How about Mesi.  Another win for the buffalo bad *** lol.  Kinda a rough fight for him but at least another win and a still undefeated record.


----------



## ace (Dec 16, 2003)

> _Originally posted by JDenz _
> *How about Mesi.  Another win for the buffalo bad *** lol.  Kinda a rough fight for him but at least another win and a still undefeated record. *



Kickenass - ets & taken Names 

:cheers: :cheers:


----------



## JDenz (Dec 16, 2003)

Yep lol one of these times I will make it over to your place to wtch the fight lol I totally forgot he was fighting till i saw it on the news lol.


----------



## ace (Dec 16, 2003)

> _Originally posted by JDenz _
> *Yep lol one of these times I will make it over to your place to wtch the fight lol I totally forgot he was fighting till i saw it on the news lol. *



anytime:cheers:


----------



## JDenz (Dec 16, 2003)

lol sounds good


----------



## Old Tiger (Dec 17, 2003)

That was the first time Mesi was in anything resembling a fight.
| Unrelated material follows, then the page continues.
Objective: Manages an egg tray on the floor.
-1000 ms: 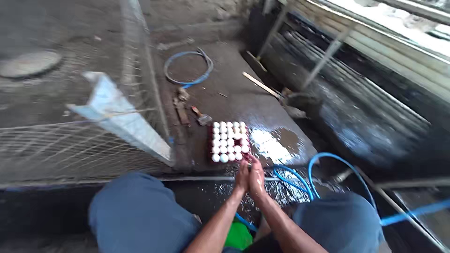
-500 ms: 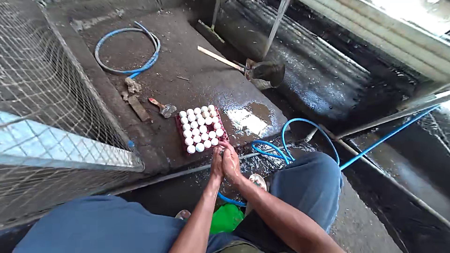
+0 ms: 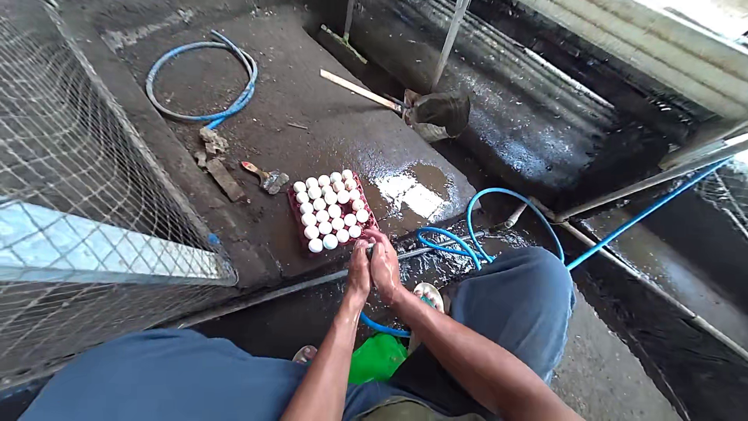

Personally I thought it should have been a draw at best. Anyway, the russian will anihilate him. The great white hype.


----------



## JDenz (Dec 17, 2003)

lol that was a great movie.


----------



## ace (Dec 20, 2003)

> _Originally posted by catchevangelist _
> *That was the first time Mesi was in anything resembling a fight. Personally I thought it should have been a draw at best. Anyway, the russian will anihilate him. The great white hype. *



Coming From B,LO My Self  I know what it's
Like to grow up in The City.

You better Belive he's been in Some Tuff Fights
Thats Y it has looked so easy up till now.

My money is on Joe!


----------